Or... it's something that you always have on you which is incredibly hard to fake.

whyagaindavid•39m ago
I would not go that far to say all govts are like that. The main problem is majority of citizens cannot easily remember such things. Even simple PIN that is included in EU ID cards - most people don't remember or use. people want frictionless use.
deltoidmaximus•58m ago
Based on how things are, I feel like the US solution is just going to end up with me requiring a retinal scan to buy pants from Target online and then that scan will end up on the dark web along with my voice print and a scan of a my driver's license.
sofixa•29m ago
> We should think of how to verify people's identities online

France already has that, in multiple ways.

There is the France Connect SSO, which is kind of a federated SSO. You need at least one account which is physically proven (it could be with the Post Office which send you a letter with a code to confirm your address and idenntity / ask you to physically come to a post office for an ID inspection; the tax authority where there are also multiple physical verification hoops, the social security system, same), and can use that via the SSO to authenticate to all government services.

Separately, there is an app proposed that scans your physical ID's NFC chip with your biomettrics, compares that to a selfie you take, and uses that identity to authenticate you to stuff.

tomjen3•23m ago
I can make a new password, hard to get a new eyeball.
hk__2•1h ago
> the data stolen in the breach could include full names, dates and places of birth, mailing and email addresses, and phone numbers on an undisclosed number of citizens

Nothing really new here sadly, this information about me have leaked half a dozen of times in the past 2-3 years or so. These things will never change if the only penalty the company/agency gets is "send a message to your users saying you are sorry and that it won’t happen again".

throwup238•1h ago
Wait, you don’t even get a month of free credit monitoring?
gus_massa•51m ago
I'm not sure about France, but here in Argentina all this info is assumed to be public. If you want a credit at a bank or shop, they ask for a physical copy of the national ID [1], probably a photocopy too, an electricity or water bill and perhaps other paperwork that is hard to get (verified phone number???).

[1] Do you want my number? It's inside this list:

  for i in range(1E9):
    print (i)
Traubenfuchs•41m ago
If you are that unconcerned, why do you not provide us with your information right here and now?
vladvasiliu•16m ago
It's supposed to be identifying information here. Usually, you can just send copies of those documents, which means that if you're looking to impersonate someone, you can easily produce fakes. And since everyone and their grandmother asks for these, people don't bat an eye and send them.

The coup de grace of security in France is signatures, though. Now, since you can't produce a physical signature over the internet, they'll ask for your phone number and send you a text with a code.
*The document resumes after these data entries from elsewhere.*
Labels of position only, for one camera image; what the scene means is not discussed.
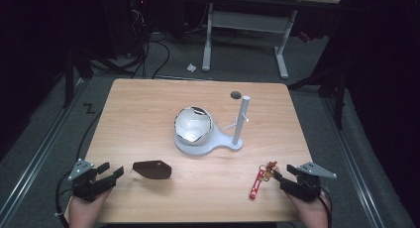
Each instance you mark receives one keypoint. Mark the black metal stand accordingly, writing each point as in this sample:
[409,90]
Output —
[68,76]
[338,99]

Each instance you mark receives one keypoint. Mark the person's right hand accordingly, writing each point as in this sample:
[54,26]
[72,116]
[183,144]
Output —
[310,213]

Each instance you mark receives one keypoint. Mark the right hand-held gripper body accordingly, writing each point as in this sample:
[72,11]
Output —
[307,185]

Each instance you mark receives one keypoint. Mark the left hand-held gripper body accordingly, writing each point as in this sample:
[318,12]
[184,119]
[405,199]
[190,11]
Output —
[86,185]

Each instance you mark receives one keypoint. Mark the crumpled white paper scrap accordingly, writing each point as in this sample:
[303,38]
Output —
[191,67]

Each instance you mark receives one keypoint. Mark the white desk frame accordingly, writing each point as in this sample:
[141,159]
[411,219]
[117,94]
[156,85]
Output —
[247,21]

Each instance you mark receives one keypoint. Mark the white stand with peg post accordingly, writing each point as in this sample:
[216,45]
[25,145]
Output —
[223,140]

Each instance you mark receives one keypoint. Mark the metal floor rail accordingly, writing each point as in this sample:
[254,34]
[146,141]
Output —
[355,168]
[36,155]

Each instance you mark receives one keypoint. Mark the person's left hand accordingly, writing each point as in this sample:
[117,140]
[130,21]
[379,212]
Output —
[86,211]

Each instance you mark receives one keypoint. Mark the small red object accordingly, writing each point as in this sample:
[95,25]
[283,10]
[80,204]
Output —
[304,37]

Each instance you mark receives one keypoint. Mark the white bowl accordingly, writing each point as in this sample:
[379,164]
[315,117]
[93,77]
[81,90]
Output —
[193,125]

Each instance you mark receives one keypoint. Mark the brown leather wallet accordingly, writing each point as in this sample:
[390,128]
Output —
[152,169]
Once you've entered it on their web form, you've proved undoubtedly you are who you say you are.

dspillett•9m ago
> in Argentina all this info is assumed to be public

Same here. You can probably can find my address and phone numbers fairly easily from my name by a number of methods. That doesn't mean it isn't bad when an organisation spews out, or allows to be sucked out, huge numbers of people's data. With a leak like this it is practical to try scam everyone the list, searching for each person's details individually, and having to enumerate those people in the first place⁰, would mean no such attack would scale in a way to make it worthwhile bothering¹.

--------

[0] This seems strange when you first think it, but: the most important thing being on such a list says about you, is that you are a real existing person, whose identity could be exploited somehow. That fact is what makes any other information valuable.

[1] except for high-worth targets, which is why spear-phishing is a thing

jerf•2m ago
"Do you want my number? It's inside this list:"

You might find it interesting to learn a bit about information theory. The entire purpose of your specific number is precisely to identify which number in that list is yours. Having the list of all possible numbers is irrelevant. Conceptually you can model that as everyone has that, all the time. But that's not enough to do anything with, because having that list entire list means you have zero information.

If you say "it starts with an 8", you've eliminated 90% of the possibilities. Now you have log2(10) bits of information, but you haven't nailed it down yet. For each additional number you give you give that many more bits until you nail it down.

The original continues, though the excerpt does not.